C# Paradigms: Side effects on Lists

我是研究僧i 提交于 2019-11-30 05:17:17

Your LINQ code does not "directly" violate the guidelines you mention, because you are not modifying the list itself; you are just modifying some property on the contents of the list.

However, the main objection that drives these guidelines remains: you should not be modifying data with LINQ (also, you are abusing Select to perform your side effects).

Not modifying any data can be justified pretty easily. Consider this snippet:

fResults.Where(flight => flight.NonStop)  

Do you see where this is modifying the flight properties? Neither will many maintenance programmers, since they will stop reading after the Where -- the code that follows is obviously free of side effects since this is a query, right?

[Nitpick: Certainly, seeing a query whose return value is not retained is a dead giveaway that the query does have side effects or that the code should have been removed; in any case, that "something is wrong". But it's so much easier to say that when there are only 2 lines of code to look at instead of pages upon pages.]

As a correct solution, I would recommend this:

foreach (var x in fResults.Where(flight => flight.NonStop))
{
    x.Description = "Fly Direct!";
}

Pretty easy to both write and read.

You have two ways of achieving it the LINQ way:

  1. explicit foreach loop

    foreach(Flight f in fResults.Where(flight => flight.NonStop))
      f.Description = "Fly Direct!";
    
  2. with a ForEach operator, made for the side effects:

    fResults.Where(flight => flight.NonStop)
            .ForEach(flight => flight.Description = "Fly Direct!");
    

The first way is quite heavy for such a simple task, the second way should only be used with very short bodies.

Now, you might ask yourself why there isn't a ForEach operator in the LINQ stack. It's quite simple - LINQ is supposed to be a functional way of expressing query operations, which especially means that none of the operators are supposed to have side effects. The design team decided against adding a ForEach operator to the stack because the only usage is its side effect.

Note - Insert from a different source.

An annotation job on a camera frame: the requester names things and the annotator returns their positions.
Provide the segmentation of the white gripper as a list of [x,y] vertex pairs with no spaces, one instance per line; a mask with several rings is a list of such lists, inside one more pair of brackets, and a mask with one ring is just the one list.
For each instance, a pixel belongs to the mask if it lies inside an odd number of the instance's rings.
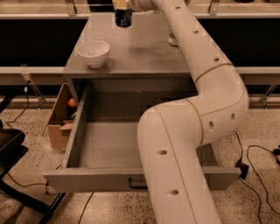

A usual implementation of the ForEach operator would be like this:

public static class EnumerableExtension
{
  public static void ForEach<T> (this IEnumerable<T> source, Action<T> action)
  {
    if(source == null)
      throw new ArgumentNullException("source");

    foreach(T obj in source)
      action(obj);

  }
}

One problem with that approach is that it won't work at all. The query is lazy, which means that it won't execute the code in the Select until you actually read something from the query, and you never do that.

You could come around that by adding .ToList() at the end of the query, but the code is still using side effects and throwing away the actual result. You should use the result to do the update instead:

//Set all non-stop flights description
foreach (var flight in fResults.Where(flight => flight.NonStop)) {  
  flight.Description = "Fly Direct!";
}

There is nothing wrong with it perse, except that you need to iterate it somehow, like calling Count() on it.

From a 'style' perspective it is not good. One would not expect an iterator to mutate a list value/property.

IMO the following would be better:

foreach (var x in fResults.Where(flight => flight.NonStop))
{
  x.Description = "Fly Direct!";
}

The intent is much clearer to the reader or maintainer of the code.

You should break that up into two blocks of code, one for the retrieval and one for setting the value:

var nonStopFlights = fResults.Where(f => f.NonStop);

foreach(var flight in nonStopFlights)
    flight.Description = "Fly Direct!";

Or, if you really hate the look of foreach you could try:

var nonStopFlights = fResults.Where(f => f.NonStop).ToList();

// ForEach is a method on List that is acceptable to make modifications inside.
nonStopFlights.ForEach(f => f.Description = "Fly Direct!");

I like using foreach when I'm actually changing something. Something like

foreach (var flight in fResults.Where(f => f.NonStop))
{
  flight.Description = "Fly Direct!";
}

and so does Eric Lippert in his article about why LINQ does not have a ForEach helper method.

But we can go a bit deeper here. I am philosophically opposed to providing such a method, for two reasons.

The first reason is that doing so violates the functional programming principles that all the other sequence operators are based upon. Clearly the sole purpose of a call to this method is to cause side effects.